### WORK REQUEST
Return the lines below in which the string "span" occurs.

### DATASET EXCERPT
****
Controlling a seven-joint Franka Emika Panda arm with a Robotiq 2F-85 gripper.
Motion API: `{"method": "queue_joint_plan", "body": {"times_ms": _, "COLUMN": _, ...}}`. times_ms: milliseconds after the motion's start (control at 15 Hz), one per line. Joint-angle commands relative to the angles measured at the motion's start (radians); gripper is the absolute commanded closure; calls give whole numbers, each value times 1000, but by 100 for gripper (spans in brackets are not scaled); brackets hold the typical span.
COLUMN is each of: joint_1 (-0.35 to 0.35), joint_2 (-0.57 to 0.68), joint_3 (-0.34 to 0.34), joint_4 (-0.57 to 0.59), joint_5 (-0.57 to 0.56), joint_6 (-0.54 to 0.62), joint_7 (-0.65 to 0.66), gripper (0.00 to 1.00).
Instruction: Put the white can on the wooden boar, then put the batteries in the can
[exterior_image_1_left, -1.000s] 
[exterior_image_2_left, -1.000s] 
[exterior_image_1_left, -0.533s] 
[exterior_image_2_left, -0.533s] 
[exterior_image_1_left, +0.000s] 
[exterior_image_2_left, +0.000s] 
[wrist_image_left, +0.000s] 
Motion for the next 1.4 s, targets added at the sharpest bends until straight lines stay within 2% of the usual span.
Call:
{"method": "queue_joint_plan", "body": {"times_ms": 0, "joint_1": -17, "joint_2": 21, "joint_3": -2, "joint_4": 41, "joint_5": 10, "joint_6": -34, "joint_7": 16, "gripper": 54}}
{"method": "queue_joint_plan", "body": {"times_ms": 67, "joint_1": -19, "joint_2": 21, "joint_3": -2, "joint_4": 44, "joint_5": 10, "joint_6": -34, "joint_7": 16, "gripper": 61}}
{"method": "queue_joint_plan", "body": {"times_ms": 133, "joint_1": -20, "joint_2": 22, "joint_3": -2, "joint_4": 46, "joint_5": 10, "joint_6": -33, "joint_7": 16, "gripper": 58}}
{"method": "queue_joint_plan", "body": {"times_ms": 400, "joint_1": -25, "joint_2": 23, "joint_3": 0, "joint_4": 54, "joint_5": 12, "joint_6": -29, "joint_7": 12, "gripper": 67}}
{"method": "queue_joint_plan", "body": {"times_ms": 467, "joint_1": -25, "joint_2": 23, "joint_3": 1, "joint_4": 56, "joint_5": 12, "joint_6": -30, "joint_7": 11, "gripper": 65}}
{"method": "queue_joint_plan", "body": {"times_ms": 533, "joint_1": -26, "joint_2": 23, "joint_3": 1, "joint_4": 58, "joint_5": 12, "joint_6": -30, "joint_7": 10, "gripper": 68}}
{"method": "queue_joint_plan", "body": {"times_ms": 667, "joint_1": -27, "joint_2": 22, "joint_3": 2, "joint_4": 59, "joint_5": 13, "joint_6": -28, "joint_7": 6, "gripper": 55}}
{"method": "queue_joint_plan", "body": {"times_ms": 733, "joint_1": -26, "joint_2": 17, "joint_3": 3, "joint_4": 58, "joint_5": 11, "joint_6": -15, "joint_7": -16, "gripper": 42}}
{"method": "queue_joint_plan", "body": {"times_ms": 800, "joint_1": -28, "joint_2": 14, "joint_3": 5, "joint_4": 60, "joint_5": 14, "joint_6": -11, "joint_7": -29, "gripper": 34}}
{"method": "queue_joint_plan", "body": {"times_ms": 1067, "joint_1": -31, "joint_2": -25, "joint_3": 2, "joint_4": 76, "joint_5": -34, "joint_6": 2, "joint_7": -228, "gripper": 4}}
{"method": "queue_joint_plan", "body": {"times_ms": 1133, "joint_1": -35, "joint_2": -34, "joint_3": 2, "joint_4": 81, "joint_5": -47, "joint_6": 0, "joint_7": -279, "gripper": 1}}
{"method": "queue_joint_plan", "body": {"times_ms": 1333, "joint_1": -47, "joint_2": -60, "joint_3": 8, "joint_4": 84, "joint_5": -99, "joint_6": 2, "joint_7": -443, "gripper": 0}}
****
### RESPONSE
Motion API: `{"method": "queue_joint_plan", "body": {"times_ms": _, "COLUMN": _, ...}}`. times_ms: milliseconds after the motion's start (control at 15 Hz), one per line. Joint-angle commands relative to the angles measured at the motion's start (radians); gripper is the absolute commanded closure; calls give whole numbers, each value times 1000, but by 100 for gripper (spans in brackets are not scaled); brackets hold the typical span.
Motion for the next 1.4 s, targets added at the sharpest bends until straight lines stay within 2% of the usual span.

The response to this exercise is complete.